4.6.2. Preparing for Hadoop Replication

During the replication process, data is exchanged from the MySQL database/table/row structure into corresponding Hadoop directory and files, as shown in the table below:

MySQL Hadoop
Database Directory
Table Hive-compatible Character-Separated Text file
Row Line in the text file, fields terminated by character 0x01

4.6.2.1. Hadoop Host

The Hadoop environment should have the following features and parameters for the most efficient operation:

  • Disk storage

    There must be enough disk storage for the change data, data being actively merged, and the live data for the replicated information. Depending on the configuration and rate of changes in the Source, the required data space will fluctuate.

    For example, replicating a 10GB dataset, and 5GB of change data during replication, will require at least 30GB of storage. 10GB for the original dataset, 5GB of change data, and 10-25GB of merged data. The exact size is dependent on the quantity of inserts/updates/deletes.

  • Pre-requisites

    Currently, deployment of the target to a relay host is not supported. One host within the Hadoop cluster must be chosen to act as the target.

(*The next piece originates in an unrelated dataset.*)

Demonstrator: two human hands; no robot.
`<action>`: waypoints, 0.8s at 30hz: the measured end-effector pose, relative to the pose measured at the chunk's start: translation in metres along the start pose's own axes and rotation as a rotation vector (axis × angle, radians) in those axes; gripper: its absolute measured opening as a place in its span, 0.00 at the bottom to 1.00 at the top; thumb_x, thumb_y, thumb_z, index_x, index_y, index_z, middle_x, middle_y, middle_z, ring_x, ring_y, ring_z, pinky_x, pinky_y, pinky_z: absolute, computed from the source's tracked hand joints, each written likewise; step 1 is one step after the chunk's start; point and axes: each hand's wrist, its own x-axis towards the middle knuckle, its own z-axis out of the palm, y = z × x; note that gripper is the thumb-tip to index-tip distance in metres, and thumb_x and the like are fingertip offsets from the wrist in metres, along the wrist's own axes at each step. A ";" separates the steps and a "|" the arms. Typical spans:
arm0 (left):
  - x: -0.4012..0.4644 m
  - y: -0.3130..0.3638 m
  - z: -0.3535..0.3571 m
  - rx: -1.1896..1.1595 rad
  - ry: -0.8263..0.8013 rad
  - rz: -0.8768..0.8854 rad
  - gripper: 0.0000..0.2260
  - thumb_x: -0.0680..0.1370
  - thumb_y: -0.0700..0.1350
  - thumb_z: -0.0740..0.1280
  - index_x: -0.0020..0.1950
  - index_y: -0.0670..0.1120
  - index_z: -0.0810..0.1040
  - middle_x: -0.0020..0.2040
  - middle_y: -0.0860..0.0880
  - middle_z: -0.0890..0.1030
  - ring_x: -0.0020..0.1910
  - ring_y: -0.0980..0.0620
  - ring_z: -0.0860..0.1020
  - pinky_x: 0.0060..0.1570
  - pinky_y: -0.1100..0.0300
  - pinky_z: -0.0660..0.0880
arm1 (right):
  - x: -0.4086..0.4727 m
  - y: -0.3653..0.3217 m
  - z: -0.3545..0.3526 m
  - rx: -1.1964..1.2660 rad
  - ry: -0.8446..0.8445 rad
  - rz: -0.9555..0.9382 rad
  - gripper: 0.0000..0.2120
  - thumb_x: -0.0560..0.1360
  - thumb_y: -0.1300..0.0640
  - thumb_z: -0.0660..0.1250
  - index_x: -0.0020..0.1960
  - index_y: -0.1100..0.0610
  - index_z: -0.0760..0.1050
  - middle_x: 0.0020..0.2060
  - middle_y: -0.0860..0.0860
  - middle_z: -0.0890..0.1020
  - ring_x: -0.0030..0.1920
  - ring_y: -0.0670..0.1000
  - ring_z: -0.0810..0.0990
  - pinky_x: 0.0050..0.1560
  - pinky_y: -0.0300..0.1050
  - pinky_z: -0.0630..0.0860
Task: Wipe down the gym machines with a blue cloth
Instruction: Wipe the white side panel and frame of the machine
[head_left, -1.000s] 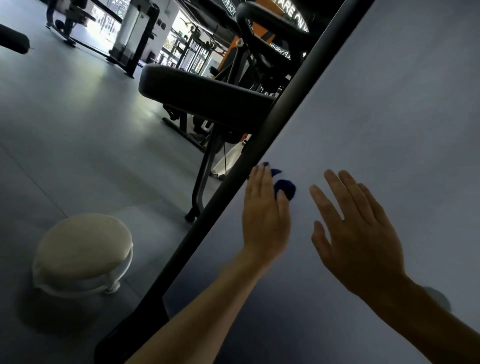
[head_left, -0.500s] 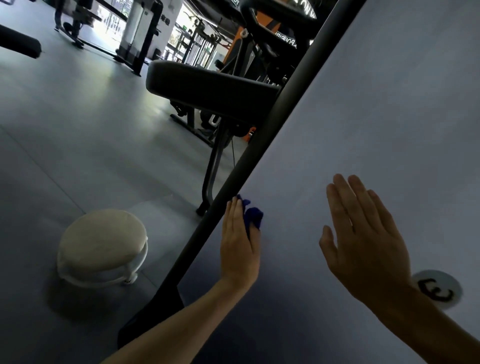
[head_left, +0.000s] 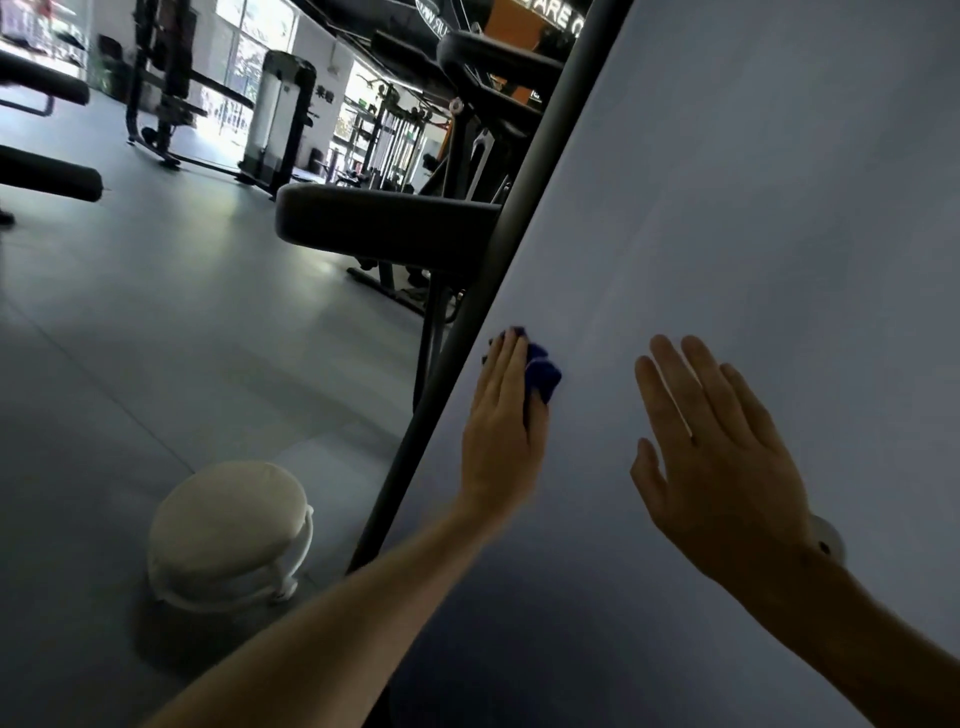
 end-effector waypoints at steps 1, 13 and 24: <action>-0.028 -0.011 -0.001 -0.015 -0.017 -0.044 0.26 0.87 0.52 0.55 0.84 0.45 0.58 0.84 0.54 0.58 0.83 0.60 0.53 0.81 0.63 0.53 | -0.008 -0.003 0.002 0.009 -0.007 0.004 0.32 0.81 0.53 0.59 0.81 0.65 0.58 0.82 0.60 0.57 0.82 0.59 0.54 0.79 0.61 0.59; 0.025 0.073 0.018 -0.048 -0.003 0.122 0.25 0.85 0.45 0.61 0.82 0.39 0.62 0.82 0.45 0.64 0.82 0.51 0.58 0.81 0.57 0.58 | 0.007 0.020 -0.019 -0.007 -0.019 0.041 0.30 0.81 0.56 0.54 0.81 0.66 0.57 0.82 0.60 0.56 0.82 0.58 0.53 0.81 0.58 0.55; -0.107 -0.012 0.007 -0.005 -0.146 -0.165 0.27 0.87 0.55 0.53 0.84 0.51 0.50 0.84 0.57 0.51 0.83 0.60 0.50 0.82 0.52 0.56 | -0.040 0.021 -0.017 0.033 -0.054 -0.040 0.31 0.77 0.61 0.56 0.80 0.65 0.60 0.81 0.59 0.58 0.82 0.58 0.56 0.79 0.56 0.57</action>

    The prerequisites for a standard Tungsten Replicator should be followed, including:

    This will provide the base environment into which Tungsten Replicator can be installed.

  • HDFS Location

    The /user/tungsten directory must be writable by the replicator user within HDFS:

    shell> hadoop fs -mkdir /user/tungsten
    shell> hadoop fs -chmod 700 /user/tungsten
    shell> hadoop fs -chown tungsten /user/tungsten

    These commands should be executed by a user with HDFS administration rights (e.g. the hdfs user).

  • Replicator User Group Membership

    The user that will be executing the replicator (typically tungsten, as recommended in the Appendix B, Prerequisites) must be a member of the hive group on the Hadoop host where the replicator will be installed. Without this membership, the user will be unable to execute Hive queries.

4.6.2.2. Schema Generation

In order to access the generated tables, both staging and the final tables, it is necessary to create a schema definition. The ddlscan tool can be used to read the existing definition of the tables from the source server and generate suitable Hive schema definitions to access the table data.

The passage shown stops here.